Sacks took this lesson with him when he formed Geni in 2007. Before Yammer was Yammer, it was a tool within Geni to aid internal communication. When Sacks decided to expand Yammer from that tool in 2008, he promoted from within, giving Geni employees the choice of working with Geni in Los Angeles or moving to Silicon Valley to work on Yammer. “There was sort of a self-selection process that took place,” Sacks says.
That self-selection allowed employees to choose the work that was most meaningful to them, creating a loyal and fulfilled workforce that was also the most suited for their particular field.
But Sacks also sought outside advice as he developed his new networking site.

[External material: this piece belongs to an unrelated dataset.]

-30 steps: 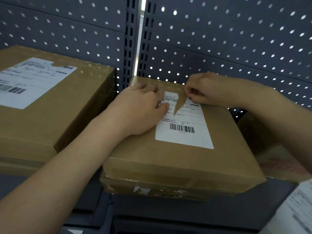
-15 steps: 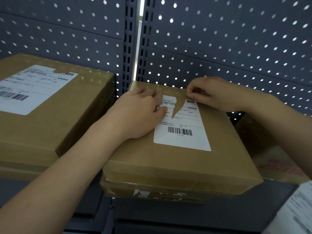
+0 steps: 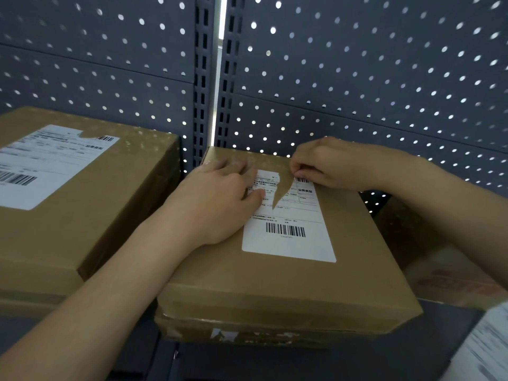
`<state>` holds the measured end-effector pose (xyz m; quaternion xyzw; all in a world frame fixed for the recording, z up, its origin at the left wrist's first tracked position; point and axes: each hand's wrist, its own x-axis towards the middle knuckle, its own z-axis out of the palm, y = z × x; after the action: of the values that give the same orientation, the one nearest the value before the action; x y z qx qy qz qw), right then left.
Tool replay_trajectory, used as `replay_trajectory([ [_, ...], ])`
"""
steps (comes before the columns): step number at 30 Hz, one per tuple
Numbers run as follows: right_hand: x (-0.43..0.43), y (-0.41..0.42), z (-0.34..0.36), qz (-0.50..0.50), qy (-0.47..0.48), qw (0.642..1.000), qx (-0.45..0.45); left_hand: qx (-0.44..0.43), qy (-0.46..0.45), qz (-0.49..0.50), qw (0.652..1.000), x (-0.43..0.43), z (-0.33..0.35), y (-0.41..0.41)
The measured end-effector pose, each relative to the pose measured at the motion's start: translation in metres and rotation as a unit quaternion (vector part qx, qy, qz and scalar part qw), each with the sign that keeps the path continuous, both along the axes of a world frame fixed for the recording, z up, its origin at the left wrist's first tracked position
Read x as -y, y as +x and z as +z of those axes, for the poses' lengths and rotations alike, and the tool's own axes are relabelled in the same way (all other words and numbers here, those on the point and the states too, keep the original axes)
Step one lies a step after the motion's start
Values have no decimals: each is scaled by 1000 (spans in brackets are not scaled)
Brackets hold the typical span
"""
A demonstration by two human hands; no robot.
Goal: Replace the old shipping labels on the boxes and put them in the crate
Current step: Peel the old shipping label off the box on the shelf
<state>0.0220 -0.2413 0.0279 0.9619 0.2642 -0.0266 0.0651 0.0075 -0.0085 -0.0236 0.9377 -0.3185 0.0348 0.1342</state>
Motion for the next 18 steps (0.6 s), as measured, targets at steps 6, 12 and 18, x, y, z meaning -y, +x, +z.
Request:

He surrounded himself with the people most qualified to help him develop a product that would look and act like Facebook for businesses: Facebook executives.
Sacks took what worked within the monster social networking site and redeveloped components that either didn’t work for Facebook or wouldn’t make sense for Yammer users. “If you understand how to use Facebook, you understand how to use Yammer, so we sort of closed the gap on the amount of time it takes people to understand,” Sacks says.
Yammer isn’t the only enterprise social networking platform, but it’s the most familiar for some users in the sense that it feels like Facebook and is therefore easily accessible for employees familiar with the other site.
“It’s not sufficient to just have a good idea about what people want,” Sacks says. “It has to be executed in a way that’s certainly usable. And I think we’ve been able to create a product that people love to use, so it doesn’t feel like enterprise software. It feels more like a consumer product like Facebook or Twitter.”
Sacks says the company tripled revenue last year. And after inking a hefty new funding deal earlier this year, Sacks’ latest startup is on the fast track to solid business success.